» Brief: Using the entries that follow, write out the line containing "item at (198, 85)", the line containing "Spatial annotation of", and every line between them, exactly and nothing else.

Record excerpts START

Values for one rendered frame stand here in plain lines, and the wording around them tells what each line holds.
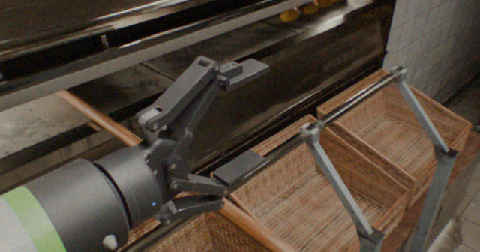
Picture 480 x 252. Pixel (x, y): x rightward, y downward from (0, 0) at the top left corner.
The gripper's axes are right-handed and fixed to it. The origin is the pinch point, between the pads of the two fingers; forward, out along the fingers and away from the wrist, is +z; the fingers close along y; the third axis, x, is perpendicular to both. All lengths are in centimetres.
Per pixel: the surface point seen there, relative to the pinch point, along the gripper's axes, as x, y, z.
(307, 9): -71, 27, 110
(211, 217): -47, 75, 31
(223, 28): -40, 7, 33
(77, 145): -55, 31, -2
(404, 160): -21, 89, 125
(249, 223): -5.7, 27.8, 5.7
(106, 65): -40.5, 6.9, 1.8
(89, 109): -62, 27, 5
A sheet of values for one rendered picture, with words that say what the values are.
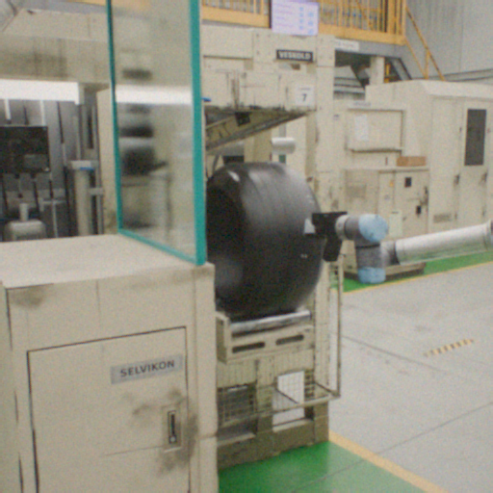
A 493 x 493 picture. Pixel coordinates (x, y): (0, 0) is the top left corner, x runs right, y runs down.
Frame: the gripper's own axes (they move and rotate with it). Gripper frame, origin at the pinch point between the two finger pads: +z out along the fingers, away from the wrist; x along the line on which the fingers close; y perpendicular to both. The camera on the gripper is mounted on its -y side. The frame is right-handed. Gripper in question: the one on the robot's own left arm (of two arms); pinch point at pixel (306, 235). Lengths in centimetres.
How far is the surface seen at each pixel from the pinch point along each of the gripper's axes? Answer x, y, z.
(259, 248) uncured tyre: 15.7, -3.1, 3.9
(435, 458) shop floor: -100, -116, 52
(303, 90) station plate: -29, 55, 40
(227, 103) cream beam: 5, 50, 40
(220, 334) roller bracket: 26.2, -30.8, 15.7
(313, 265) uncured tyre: -3.5, -10.2, 2.6
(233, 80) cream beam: 2, 58, 40
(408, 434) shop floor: -106, -113, 76
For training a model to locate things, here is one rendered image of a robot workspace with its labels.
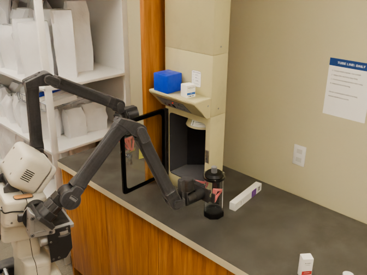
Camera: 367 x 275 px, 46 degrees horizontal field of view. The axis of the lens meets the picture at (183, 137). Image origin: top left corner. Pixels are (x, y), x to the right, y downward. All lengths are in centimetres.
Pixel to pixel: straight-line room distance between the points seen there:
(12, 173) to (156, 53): 93
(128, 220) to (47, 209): 75
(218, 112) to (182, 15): 49
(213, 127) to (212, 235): 52
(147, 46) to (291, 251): 119
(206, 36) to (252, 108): 62
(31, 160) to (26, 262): 47
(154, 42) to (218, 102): 45
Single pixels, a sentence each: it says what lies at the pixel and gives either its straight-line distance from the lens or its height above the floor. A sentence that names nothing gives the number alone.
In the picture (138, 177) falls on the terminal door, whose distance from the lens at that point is 227.
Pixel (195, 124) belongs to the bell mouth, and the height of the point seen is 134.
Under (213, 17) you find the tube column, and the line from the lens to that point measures 197.
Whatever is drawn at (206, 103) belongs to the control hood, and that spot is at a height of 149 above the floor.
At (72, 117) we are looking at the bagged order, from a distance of 314.
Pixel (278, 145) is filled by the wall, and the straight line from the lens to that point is 242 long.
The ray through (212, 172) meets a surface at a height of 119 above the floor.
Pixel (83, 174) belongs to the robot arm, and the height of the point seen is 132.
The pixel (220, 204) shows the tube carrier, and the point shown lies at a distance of 210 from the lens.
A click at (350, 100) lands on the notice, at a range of 215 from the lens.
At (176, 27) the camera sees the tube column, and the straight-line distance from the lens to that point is 213.
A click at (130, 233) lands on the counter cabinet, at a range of 243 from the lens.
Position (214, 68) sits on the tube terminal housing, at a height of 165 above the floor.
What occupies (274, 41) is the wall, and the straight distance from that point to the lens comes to 230.
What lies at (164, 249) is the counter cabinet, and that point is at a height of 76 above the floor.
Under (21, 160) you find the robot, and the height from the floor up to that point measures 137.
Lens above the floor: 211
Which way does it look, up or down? 22 degrees down
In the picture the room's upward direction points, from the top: 1 degrees clockwise
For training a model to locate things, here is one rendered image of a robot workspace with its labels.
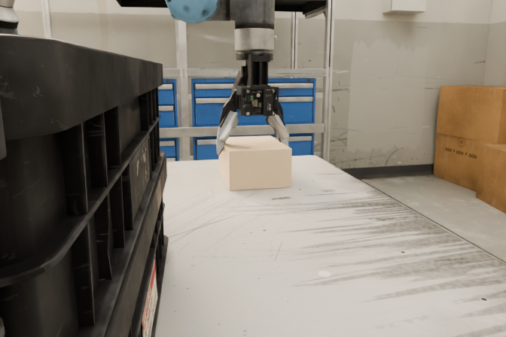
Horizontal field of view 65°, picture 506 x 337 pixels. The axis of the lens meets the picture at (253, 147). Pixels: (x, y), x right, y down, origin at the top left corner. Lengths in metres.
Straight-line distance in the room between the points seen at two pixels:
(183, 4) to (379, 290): 0.45
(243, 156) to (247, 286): 0.34
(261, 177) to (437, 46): 3.16
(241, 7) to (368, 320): 0.55
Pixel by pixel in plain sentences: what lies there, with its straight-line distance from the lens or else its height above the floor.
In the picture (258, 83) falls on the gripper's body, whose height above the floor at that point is 0.90.
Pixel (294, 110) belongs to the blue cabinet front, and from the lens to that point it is 2.32.
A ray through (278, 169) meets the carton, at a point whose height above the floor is 0.74.
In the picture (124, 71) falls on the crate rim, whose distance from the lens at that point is 0.21.
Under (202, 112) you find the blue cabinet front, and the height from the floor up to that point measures 0.69.
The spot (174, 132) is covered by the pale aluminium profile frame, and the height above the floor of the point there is 0.59.
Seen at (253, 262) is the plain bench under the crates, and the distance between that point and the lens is 0.48.
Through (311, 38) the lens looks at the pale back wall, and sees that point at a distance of 3.26.
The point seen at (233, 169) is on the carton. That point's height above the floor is 0.74.
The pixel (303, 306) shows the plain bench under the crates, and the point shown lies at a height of 0.70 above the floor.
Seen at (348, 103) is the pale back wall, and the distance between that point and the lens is 3.39.
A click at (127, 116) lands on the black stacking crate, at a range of 0.29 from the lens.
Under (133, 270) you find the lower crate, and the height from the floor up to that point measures 0.82.
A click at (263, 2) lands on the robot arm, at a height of 1.04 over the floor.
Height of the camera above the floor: 0.92
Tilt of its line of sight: 11 degrees down
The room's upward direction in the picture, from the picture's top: straight up
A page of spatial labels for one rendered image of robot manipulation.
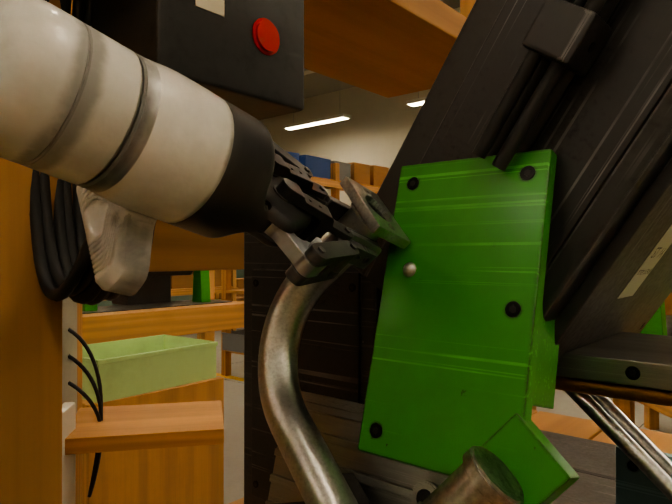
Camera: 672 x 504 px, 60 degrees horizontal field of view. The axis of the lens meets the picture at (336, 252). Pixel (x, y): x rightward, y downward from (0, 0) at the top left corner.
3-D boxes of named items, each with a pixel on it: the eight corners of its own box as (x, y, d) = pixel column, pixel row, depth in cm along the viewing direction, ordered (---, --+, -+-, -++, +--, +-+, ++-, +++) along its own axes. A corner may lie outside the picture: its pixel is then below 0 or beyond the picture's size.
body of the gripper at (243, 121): (244, 149, 28) (361, 211, 35) (198, 59, 33) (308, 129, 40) (155, 254, 30) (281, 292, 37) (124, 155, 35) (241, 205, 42)
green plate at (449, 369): (565, 490, 39) (590, 190, 43) (516, 495, 33) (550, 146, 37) (418, 451, 46) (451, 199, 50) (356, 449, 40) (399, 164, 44)
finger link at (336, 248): (280, 274, 33) (316, 258, 39) (301, 297, 33) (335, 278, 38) (311, 242, 32) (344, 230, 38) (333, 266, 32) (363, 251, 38)
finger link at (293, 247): (244, 230, 33) (261, 226, 36) (297, 289, 33) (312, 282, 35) (270, 201, 33) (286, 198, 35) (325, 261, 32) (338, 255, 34)
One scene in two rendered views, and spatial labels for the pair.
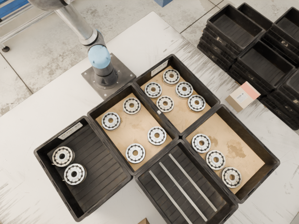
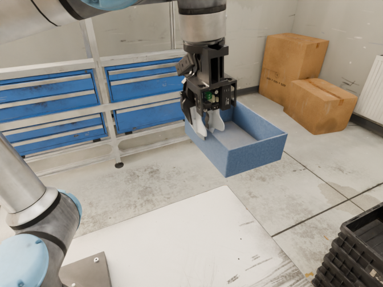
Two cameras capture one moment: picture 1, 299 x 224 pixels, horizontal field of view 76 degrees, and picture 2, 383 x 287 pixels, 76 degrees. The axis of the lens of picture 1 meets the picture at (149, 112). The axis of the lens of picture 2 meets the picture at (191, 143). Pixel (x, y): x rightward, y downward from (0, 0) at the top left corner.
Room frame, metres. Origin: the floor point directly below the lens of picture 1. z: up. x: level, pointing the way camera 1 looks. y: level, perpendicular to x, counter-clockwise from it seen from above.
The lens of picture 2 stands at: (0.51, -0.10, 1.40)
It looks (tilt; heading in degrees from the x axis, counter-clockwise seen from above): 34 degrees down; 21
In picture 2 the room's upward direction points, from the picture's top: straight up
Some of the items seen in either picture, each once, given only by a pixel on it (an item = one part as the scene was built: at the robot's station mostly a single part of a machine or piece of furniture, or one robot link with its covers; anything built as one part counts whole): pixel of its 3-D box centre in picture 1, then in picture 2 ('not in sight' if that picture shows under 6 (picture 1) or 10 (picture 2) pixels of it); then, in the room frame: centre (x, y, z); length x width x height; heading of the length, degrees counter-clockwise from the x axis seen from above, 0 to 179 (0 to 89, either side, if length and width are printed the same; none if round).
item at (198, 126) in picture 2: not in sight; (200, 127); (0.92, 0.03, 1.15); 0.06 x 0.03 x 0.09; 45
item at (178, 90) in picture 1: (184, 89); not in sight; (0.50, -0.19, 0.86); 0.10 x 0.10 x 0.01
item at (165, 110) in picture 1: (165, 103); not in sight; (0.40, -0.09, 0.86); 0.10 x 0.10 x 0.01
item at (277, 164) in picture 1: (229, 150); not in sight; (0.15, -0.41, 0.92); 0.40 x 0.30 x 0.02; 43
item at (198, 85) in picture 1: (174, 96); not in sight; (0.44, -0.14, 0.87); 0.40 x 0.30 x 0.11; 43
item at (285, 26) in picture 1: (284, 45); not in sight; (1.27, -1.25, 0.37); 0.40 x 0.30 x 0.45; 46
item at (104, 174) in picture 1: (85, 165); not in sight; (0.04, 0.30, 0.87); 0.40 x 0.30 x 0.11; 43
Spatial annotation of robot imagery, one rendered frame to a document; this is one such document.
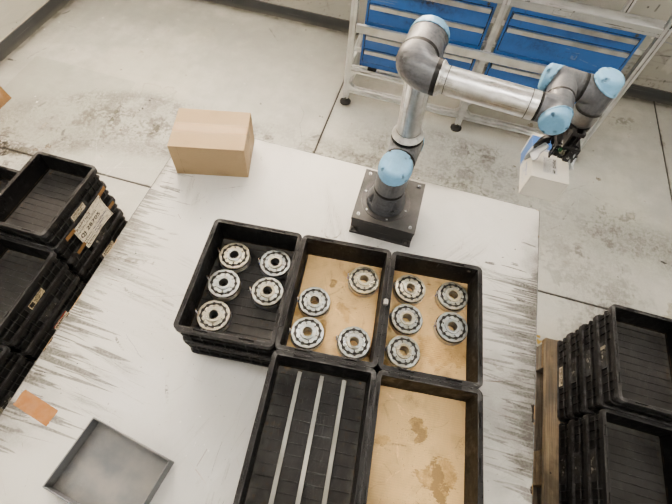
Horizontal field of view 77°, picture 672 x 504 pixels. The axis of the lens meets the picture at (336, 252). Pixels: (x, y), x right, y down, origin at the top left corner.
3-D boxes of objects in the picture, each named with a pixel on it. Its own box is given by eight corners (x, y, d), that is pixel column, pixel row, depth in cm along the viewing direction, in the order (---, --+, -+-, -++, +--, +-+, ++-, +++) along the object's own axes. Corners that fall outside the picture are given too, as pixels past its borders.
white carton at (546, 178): (520, 151, 152) (532, 132, 144) (554, 159, 151) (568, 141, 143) (518, 193, 142) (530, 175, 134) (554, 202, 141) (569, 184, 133)
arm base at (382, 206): (375, 180, 171) (379, 164, 163) (410, 195, 169) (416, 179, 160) (360, 207, 165) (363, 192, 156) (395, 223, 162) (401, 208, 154)
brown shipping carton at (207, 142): (254, 140, 193) (250, 112, 179) (248, 177, 182) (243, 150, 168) (187, 136, 192) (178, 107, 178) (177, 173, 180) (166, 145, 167)
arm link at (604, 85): (596, 60, 112) (629, 70, 111) (573, 95, 121) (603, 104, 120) (594, 78, 108) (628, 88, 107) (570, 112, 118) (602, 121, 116)
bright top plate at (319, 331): (294, 315, 134) (294, 314, 134) (325, 319, 134) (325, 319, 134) (288, 346, 129) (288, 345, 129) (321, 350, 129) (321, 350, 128)
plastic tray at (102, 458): (50, 487, 120) (41, 487, 115) (100, 419, 129) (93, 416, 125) (130, 536, 115) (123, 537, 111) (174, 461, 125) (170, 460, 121)
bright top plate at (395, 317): (393, 301, 139) (393, 300, 139) (423, 308, 139) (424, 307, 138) (389, 330, 134) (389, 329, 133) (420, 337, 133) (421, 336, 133)
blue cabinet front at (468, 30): (359, 63, 288) (371, -25, 240) (464, 88, 282) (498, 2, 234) (358, 66, 286) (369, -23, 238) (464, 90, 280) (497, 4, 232)
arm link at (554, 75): (545, 79, 110) (588, 92, 108) (551, 54, 115) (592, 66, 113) (531, 103, 117) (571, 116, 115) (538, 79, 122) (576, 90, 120)
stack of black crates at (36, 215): (81, 208, 234) (37, 150, 196) (131, 222, 232) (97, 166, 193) (35, 270, 214) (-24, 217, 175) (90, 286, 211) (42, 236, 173)
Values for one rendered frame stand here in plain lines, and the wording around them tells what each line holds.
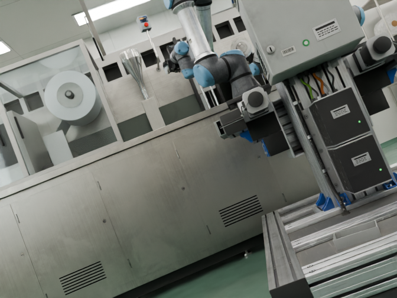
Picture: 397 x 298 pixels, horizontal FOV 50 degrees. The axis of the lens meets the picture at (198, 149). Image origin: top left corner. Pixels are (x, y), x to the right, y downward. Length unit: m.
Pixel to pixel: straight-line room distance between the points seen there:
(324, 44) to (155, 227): 1.46
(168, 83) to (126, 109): 0.37
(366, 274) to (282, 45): 0.83
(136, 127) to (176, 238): 0.99
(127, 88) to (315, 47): 1.91
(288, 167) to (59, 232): 1.39
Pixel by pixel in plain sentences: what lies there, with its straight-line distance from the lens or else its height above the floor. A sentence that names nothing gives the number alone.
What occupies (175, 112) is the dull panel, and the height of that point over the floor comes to 1.06.
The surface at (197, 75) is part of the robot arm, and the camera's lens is 2.04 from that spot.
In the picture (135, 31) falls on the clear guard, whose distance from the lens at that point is 3.28.
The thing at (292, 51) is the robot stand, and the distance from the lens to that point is 1.53.
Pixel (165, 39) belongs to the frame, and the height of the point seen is 1.60.
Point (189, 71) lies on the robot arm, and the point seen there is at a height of 1.08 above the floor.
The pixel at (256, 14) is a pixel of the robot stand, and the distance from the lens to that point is 1.56.
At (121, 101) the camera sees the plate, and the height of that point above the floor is 1.28.
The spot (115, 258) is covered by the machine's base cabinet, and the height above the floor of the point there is 0.30.
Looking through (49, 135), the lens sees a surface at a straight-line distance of 2.66.
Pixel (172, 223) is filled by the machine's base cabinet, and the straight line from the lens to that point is 2.50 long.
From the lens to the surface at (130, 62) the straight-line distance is 2.95.
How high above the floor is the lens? 0.53
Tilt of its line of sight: 4 degrees up
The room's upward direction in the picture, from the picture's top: 22 degrees counter-clockwise
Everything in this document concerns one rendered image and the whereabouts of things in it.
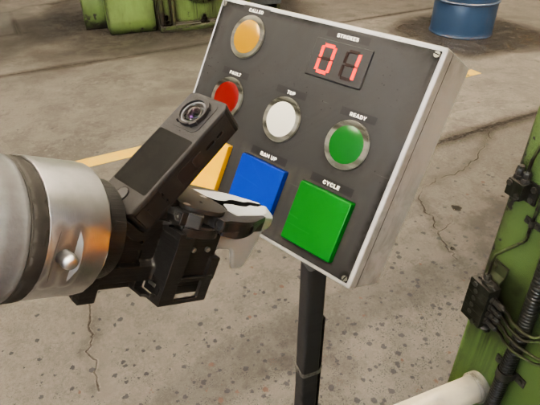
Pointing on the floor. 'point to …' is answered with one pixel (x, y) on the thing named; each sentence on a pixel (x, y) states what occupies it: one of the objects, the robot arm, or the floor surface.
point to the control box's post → (308, 333)
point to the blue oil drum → (464, 18)
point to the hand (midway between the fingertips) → (263, 209)
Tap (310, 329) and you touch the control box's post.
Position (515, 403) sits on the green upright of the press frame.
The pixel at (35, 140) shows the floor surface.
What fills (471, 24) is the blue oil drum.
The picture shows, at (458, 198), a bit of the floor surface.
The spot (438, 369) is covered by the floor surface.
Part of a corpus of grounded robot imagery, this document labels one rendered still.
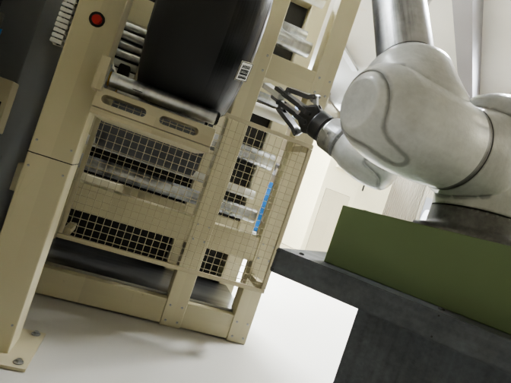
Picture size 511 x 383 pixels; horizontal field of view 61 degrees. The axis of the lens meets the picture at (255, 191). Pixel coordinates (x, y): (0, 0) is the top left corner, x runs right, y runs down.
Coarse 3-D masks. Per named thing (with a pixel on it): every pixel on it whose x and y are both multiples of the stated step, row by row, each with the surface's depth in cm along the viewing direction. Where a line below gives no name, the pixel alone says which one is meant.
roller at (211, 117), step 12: (108, 84) 129; (120, 84) 127; (132, 84) 128; (144, 84) 129; (144, 96) 129; (156, 96) 130; (168, 96) 131; (168, 108) 133; (180, 108) 132; (192, 108) 132; (204, 108) 134; (204, 120) 135; (216, 120) 135
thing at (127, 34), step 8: (128, 24) 171; (128, 32) 171; (136, 32) 173; (144, 32) 173; (120, 40) 171; (128, 40) 184; (136, 40) 172; (120, 48) 183; (128, 48) 172; (136, 48) 173; (120, 56) 171; (128, 56) 171; (136, 56) 172; (128, 64) 173; (136, 64) 185; (136, 72) 172; (136, 80) 173
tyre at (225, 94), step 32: (160, 0) 119; (192, 0) 117; (224, 0) 119; (256, 0) 121; (160, 32) 120; (192, 32) 119; (224, 32) 120; (256, 32) 124; (160, 64) 125; (192, 64) 124; (224, 64) 124; (192, 96) 132; (224, 96) 132
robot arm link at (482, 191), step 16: (480, 96) 78; (496, 96) 76; (496, 112) 73; (496, 128) 70; (496, 144) 70; (496, 160) 70; (480, 176) 71; (496, 176) 71; (448, 192) 75; (464, 192) 73; (480, 192) 72; (496, 192) 72; (480, 208) 73; (496, 208) 72
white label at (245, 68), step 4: (240, 64) 125; (244, 64) 126; (248, 64) 126; (252, 64) 127; (240, 68) 126; (244, 68) 127; (248, 68) 127; (240, 72) 127; (244, 72) 127; (248, 72) 128; (236, 76) 127; (240, 76) 128; (244, 76) 128; (248, 76) 129; (240, 80) 129; (244, 80) 129
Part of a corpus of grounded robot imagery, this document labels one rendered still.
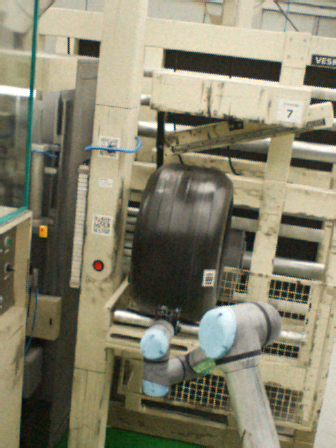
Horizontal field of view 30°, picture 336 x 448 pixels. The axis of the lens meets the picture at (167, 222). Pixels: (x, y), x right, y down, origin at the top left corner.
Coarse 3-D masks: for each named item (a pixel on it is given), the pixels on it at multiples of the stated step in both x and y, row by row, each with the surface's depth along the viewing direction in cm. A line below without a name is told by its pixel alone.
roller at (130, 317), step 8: (120, 312) 235; (128, 312) 235; (136, 312) 235; (120, 320) 235; (128, 320) 234; (136, 320) 233; (144, 320) 233; (152, 320) 233; (184, 328) 231; (192, 328) 230
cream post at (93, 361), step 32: (128, 0) 214; (128, 32) 217; (128, 64) 219; (96, 96) 224; (128, 96) 222; (96, 128) 227; (128, 128) 225; (96, 160) 230; (128, 160) 233; (96, 192) 233; (128, 192) 241; (96, 256) 239; (96, 288) 242; (96, 320) 245; (96, 352) 248; (96, 384) 252; (96, 416) 255
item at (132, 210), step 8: (128, 200) 287; (128, 208) 275; (136, 208) 275; (128, 216) 275; (136, 216) 288; (128, 224) 277; (128, 232) 290; (128, 240) 279; (128, 248) 292; (128, 256) 293
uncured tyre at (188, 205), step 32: (160, 192) 217; (192, 192) 217; (224, 192) 221; (160, 224) 213; (192, 224) 211; (224, 224) 218; (160, 256) 212; (192, 256) 210; (224, 256) 257; (160, 288) 217; (192, 288) 214; (192, 320) 229
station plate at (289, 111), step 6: (282, 102) 238; (288, 102) 238; (294, 102) 237; (300, 102) 237; (282, 108) 239; (288, 108) 238; (294, 108) 238; (300, 108) 238; (282, 114) 239; (288, 114) 239; (294, 114) 238; (300, 114) 238; (282, 120) 240; (288, 120) 239; (294, 120) 239; (300, 120) 239
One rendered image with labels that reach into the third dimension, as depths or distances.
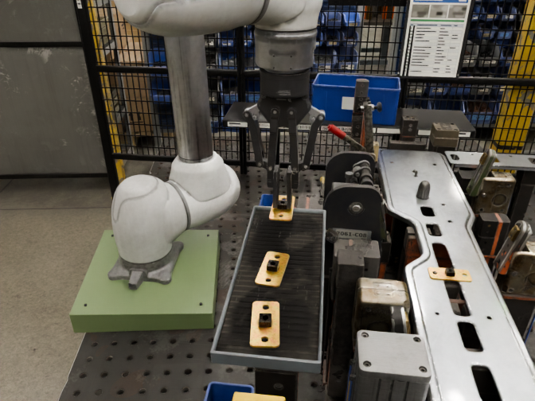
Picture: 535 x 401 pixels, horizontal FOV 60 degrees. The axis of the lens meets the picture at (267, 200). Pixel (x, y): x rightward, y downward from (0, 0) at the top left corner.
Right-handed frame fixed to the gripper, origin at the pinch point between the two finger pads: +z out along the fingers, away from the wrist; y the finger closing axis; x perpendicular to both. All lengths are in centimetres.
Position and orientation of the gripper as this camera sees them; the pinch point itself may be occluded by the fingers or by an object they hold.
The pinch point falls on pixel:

Record excerpts END

» Solution to this exercise:
item at (198, 85) in picture 1: (174, 96); not in sight; (0.44, -0.14, 0.87); 0.40 x 0.30 x 0.11; 43
item at (285, 26) in picture 1: (284, 45); not in sight; (1.27, -1.25, 0.37); 0.40 x 0.30 x 0.45; 46
item at (104, 174) in picture 1: (85, 165); not in sight; (0.04, 0.30, 0.87); 0.40 x 0.30 x 0.11; 43
Spatial annotation of robot imagery, one rendered frame to a document; this is one such document.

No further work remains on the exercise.